Dianne Morales Has the Courage to Defy Expectations
Dianne Morales, New York City native and nonprofit pro, is pursuing the Big Apple’s highest office
By Cristina Merrill
Now here’s some refreshing political news.
Nonprofit CEO, single mom of two, and Afro-Latina Dianne Morales wants to make sure historically marginalized communities are seen and heard, which is why she’s upping the ante in her life and running for the office of New York City mayor in the city’s 2021 election.
This is no easy feat, but as Morales recently noted in an interview with The Alumni Society, she has a long history of defying expectations. She did so extensively throughout her education, defying expectations in increasingly high-profile, elite schools where people who looked like her, came from a similar culture, and had the same socioeconomic background were not expected to succeed.
Now, the educator and advocate plans to defy expectations in one of the country’s most prominent elections. There are currently many candidates in the running—and Morales is one of several Democratic candidates—but Morales is not letting the odds weigh her down.
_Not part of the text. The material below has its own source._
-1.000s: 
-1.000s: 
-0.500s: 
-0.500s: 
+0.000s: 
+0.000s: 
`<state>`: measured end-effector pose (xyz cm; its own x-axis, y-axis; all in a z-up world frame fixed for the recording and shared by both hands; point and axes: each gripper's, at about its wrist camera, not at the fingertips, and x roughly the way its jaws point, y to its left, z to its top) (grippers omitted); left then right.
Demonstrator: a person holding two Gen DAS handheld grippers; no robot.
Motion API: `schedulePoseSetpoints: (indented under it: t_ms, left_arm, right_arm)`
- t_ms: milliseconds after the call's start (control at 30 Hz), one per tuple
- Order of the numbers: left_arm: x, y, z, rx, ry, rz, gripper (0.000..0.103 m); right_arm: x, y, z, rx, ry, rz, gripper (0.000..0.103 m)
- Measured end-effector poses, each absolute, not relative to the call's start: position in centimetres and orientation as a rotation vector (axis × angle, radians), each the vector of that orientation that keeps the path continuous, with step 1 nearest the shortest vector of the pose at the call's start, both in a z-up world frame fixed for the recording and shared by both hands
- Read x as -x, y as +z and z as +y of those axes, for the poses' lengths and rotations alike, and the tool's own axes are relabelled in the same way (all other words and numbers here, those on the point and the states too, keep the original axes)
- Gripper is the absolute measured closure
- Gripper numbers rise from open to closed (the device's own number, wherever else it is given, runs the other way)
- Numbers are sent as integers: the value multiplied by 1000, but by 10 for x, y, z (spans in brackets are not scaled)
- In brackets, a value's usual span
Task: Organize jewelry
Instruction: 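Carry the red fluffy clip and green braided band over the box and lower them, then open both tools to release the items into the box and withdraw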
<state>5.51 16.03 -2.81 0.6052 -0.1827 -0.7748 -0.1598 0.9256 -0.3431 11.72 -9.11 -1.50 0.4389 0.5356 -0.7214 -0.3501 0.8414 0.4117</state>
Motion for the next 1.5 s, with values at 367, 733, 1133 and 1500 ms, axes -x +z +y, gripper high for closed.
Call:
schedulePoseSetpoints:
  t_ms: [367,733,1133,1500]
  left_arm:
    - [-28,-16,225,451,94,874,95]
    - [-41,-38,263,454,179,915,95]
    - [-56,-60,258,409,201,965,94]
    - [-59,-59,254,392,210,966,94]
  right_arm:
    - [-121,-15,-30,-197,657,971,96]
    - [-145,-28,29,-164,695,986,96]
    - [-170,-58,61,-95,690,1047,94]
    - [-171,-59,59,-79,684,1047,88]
Far from it.
“Jumping into this race was not a natural or initial inclination for me, but I was searching for a way to make a more meaningful contribution to the effort to elevate historically marginalized communities, and this became a compelling path for me,” she says. “NYC has never had a woman or Latina as mayor, and with the growing population of Latinxs in this city, it feels increasingly important that we be represented in spaces where we have traditionally not been.
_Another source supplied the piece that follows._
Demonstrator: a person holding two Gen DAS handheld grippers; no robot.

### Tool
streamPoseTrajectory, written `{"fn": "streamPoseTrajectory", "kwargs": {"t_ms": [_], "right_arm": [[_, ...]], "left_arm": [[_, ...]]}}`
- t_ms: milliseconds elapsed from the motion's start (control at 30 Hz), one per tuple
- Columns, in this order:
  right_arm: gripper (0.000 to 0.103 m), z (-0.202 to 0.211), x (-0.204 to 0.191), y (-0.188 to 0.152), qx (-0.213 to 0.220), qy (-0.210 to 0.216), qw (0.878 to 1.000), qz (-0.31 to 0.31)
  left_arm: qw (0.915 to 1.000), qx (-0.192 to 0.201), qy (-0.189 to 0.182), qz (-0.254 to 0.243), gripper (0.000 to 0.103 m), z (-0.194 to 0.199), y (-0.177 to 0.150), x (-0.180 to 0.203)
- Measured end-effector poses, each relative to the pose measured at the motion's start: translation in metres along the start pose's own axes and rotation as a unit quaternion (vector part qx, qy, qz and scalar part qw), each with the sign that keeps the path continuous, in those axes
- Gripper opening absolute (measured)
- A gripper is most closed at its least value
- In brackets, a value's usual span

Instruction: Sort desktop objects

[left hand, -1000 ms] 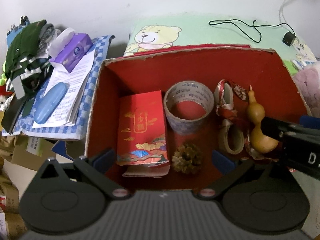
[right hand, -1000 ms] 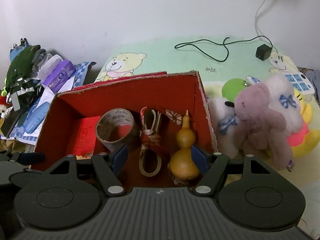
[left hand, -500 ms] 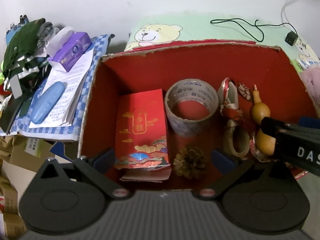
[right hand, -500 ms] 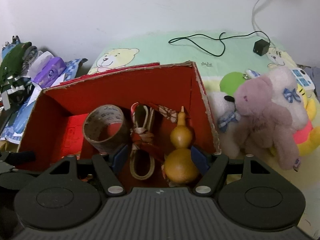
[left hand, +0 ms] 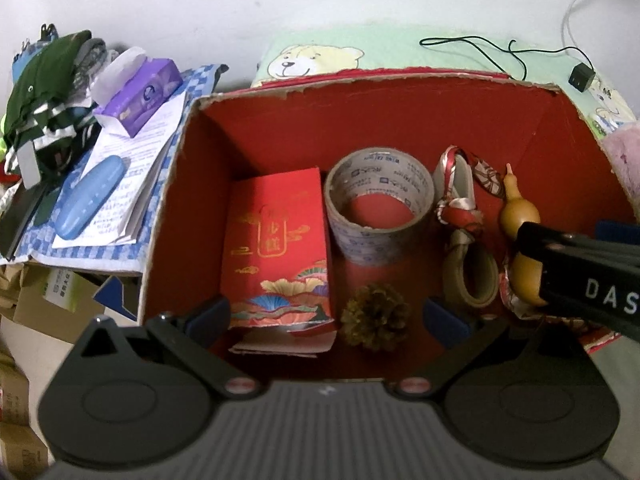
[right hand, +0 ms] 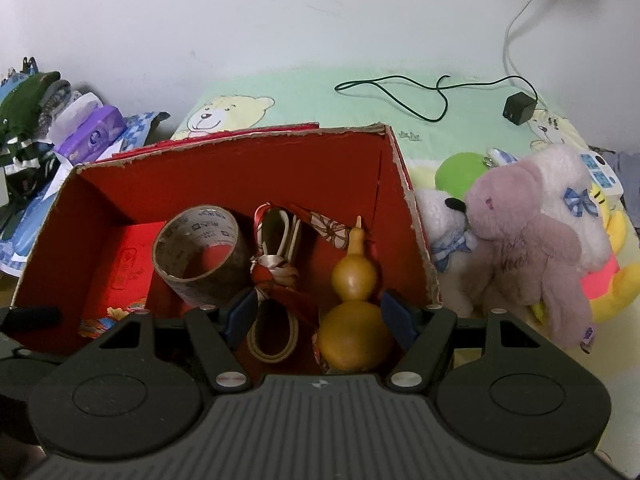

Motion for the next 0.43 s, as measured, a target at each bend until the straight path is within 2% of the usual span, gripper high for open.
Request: {"fn": "streamPoseTrajectory", "kwargs": {"t_ms": [100,233,433], "right_arm": [[0.070,0.0016,0.0012,0.0000,0.007,0.007,1.000,-0.007],[0.069,0.0025,0.0022,-0.0003,0.014,0.011,1.000,-0.012],[0.069,0.0026,0.0018,-0.0003,0.017,0.011,1.000,-0.013]], "left_arm": [[0.9997,-0.005,-0.020,0.009,0.102,-0.0002,0.0004,0.0009],[0.9999,0.013,0.002,-0.004,0.100,0.0038,0.0016,0.0028],[0.9995,0.024,-0.017,0.007,0.097,0.0096,0.0089,-0.0010]]}}
Point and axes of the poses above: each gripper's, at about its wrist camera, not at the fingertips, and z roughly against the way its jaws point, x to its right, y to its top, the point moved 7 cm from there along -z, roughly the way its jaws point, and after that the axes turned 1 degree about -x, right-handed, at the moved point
“My presence in this race, in and of itself, is hopefully something that can challenge convention, expectations, and stereotypes,” Morales continues. “My hope is that it can be something that serves as a clarion call to others that we can and should be in these spaces, that we have a right to be represented by people who look like us and have shared experiences because the government should reflect the people they are meant to serve.”
Serving her community is nothing new for Morales, as she has a long list of nonprofit experiences under her belt. For one, she is a founding board member of Jumpstart, a national early education nonprofit organization that works to ensure preschoolers get the kind of individualized attention and academic and social skills they need before they head off to kindergarten. More recently, Morales served as the CEO and executive director of Phipps Neighborhoods, an anti-poverty organization. She stepped down from her role in order to focus on her campaign.
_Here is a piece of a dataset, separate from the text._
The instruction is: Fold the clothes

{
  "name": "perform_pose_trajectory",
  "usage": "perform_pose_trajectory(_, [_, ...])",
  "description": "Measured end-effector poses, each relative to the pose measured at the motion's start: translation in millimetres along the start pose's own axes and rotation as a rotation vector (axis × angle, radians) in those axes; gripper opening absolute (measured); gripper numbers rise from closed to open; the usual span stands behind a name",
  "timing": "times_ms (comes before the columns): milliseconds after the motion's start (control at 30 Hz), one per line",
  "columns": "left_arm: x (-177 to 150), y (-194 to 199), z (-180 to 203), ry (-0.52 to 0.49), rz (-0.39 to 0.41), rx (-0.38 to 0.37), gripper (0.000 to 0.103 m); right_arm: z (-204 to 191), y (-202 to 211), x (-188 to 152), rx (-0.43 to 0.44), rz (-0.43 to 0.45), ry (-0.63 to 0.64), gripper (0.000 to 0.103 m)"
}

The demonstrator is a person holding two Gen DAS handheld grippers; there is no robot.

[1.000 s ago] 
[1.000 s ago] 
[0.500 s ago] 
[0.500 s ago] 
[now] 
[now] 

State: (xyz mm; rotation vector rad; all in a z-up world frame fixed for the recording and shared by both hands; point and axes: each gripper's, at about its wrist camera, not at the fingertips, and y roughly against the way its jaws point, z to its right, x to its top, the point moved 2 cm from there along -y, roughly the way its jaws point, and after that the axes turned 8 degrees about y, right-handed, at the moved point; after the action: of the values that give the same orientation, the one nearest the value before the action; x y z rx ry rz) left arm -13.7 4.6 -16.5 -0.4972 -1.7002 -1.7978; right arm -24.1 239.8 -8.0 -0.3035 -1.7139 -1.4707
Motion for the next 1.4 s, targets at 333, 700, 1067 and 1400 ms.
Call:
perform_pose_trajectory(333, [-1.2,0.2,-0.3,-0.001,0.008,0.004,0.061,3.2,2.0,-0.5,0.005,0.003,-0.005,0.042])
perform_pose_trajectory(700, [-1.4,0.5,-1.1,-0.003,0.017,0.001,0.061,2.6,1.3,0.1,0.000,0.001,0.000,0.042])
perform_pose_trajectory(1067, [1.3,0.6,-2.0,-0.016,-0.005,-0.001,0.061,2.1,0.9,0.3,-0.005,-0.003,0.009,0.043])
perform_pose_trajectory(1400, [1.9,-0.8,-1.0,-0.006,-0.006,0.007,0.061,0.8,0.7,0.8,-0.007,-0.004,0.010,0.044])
When it comes to her leadership style and being a visible leader, Morales firmly believes in looking at the bigger picture and not letting fear of the unknown ruin one’s drive to succeed.
“To me, visible leadership is about being able to prioritize—and center—something that is bigger than an individual, whether that’s a sense of purpose, a cause, values, or ideology,” Morales says. “Something so powerful that it can drive our willingness and ability to step out into the unknown, unfamiliar, or uncomfortable to claim a space that has not traditionally been welcoming to us or that was not created for us.
“That drive generates something bigger than fear—of being wrong, of failure, of being unsupported—and compels you forward in doing something anyway because you recognize the significance of the act, in and of itself,” she adds, “and the fact that its importance resonates beyond you or your discomfort.”
With her vast knowledge of New York City and long history of caring for its inhabitants, Morales is clearly the kind of boots-on-the-ground candidate anyone would want to back.